In this day and age, how can such a place -- which serves liquor in your car -- possibly exist?!

I asked the former owner, Mike Ledue, a friendly Wichita Falls man who has been drinking at P-2 for “’bout 35 years.” He took over from 2009-2011 after the longtime proprietor couldn’t afford to pay some utilities to get P-2 up to code. (“My one claim to fame as owner was fixing the bathroom door,” Ledue said. “It used to swing inward and slap you on the ass if you were using the urinal! I turned it around the right way.”)

And if the bar were shut down for any amount of time over such a code violation, it would be the end of P-2 as customers know it.

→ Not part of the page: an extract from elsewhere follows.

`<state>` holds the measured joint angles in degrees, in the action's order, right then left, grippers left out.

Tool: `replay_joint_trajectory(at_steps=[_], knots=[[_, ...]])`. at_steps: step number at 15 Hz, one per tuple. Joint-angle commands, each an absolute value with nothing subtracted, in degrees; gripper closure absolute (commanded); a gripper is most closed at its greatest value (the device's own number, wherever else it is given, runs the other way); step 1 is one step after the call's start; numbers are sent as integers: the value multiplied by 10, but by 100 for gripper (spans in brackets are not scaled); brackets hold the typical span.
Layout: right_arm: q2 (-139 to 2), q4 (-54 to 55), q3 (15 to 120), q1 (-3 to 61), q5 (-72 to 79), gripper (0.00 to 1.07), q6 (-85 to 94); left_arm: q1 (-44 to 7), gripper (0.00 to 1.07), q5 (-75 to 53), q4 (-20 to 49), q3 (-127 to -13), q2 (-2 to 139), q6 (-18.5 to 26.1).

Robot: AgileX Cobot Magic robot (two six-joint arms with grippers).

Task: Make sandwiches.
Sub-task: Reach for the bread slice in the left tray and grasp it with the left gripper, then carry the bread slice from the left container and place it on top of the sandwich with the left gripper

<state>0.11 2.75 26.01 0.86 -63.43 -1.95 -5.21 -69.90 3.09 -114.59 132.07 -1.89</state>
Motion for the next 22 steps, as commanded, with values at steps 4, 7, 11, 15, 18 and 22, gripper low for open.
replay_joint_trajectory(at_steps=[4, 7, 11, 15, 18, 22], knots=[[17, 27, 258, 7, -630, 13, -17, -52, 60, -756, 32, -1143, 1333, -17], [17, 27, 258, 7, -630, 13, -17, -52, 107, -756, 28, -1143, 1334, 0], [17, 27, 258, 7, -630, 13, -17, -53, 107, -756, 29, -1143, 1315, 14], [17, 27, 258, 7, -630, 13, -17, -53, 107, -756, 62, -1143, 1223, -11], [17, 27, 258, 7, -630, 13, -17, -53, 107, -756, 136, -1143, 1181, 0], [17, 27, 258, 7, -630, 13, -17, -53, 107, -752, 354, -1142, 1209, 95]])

"It's part of some grandfather clause," Ledue explained. "You'll never see a new drive-in bar in Texas and, if one of these institutions has to close for any amount of time, they will never be allowed to reopen as drive-in bars."

Open container laws aren't regulated by the federal government, and up until Labor Day 2001, Texas drivers could legally drink WHILE DRIVING so long as they weren't drunk. (That's still the case in Mississippi.)

Related: Lucy Hale Knows Drinking And Driving Don’t Go Together

OK, but surely the police keep a close eye on these spots?

"Not at all," Ledue said. "Since judges, lawyers, politicians and the like are all regulars themselves!" As are NASCAR and IndyCar drivers and even the occasional actor in town shooting a movie.

But he's adamant that drinking and driving isn't much of a problem in town because "people generally behave themselves" by not going over the legal limit. Although, he adds, "Occasionally, people drive off with the serving trays still on their windows. And about 250 mugs were stolen or broken per month, back when glass was used."

The mugs are plastic now, but not much else is changing anytime soon.

"The bar has a rule: three strikes and you're out," Ledue said. "People have great respect for the P-2...and for each other."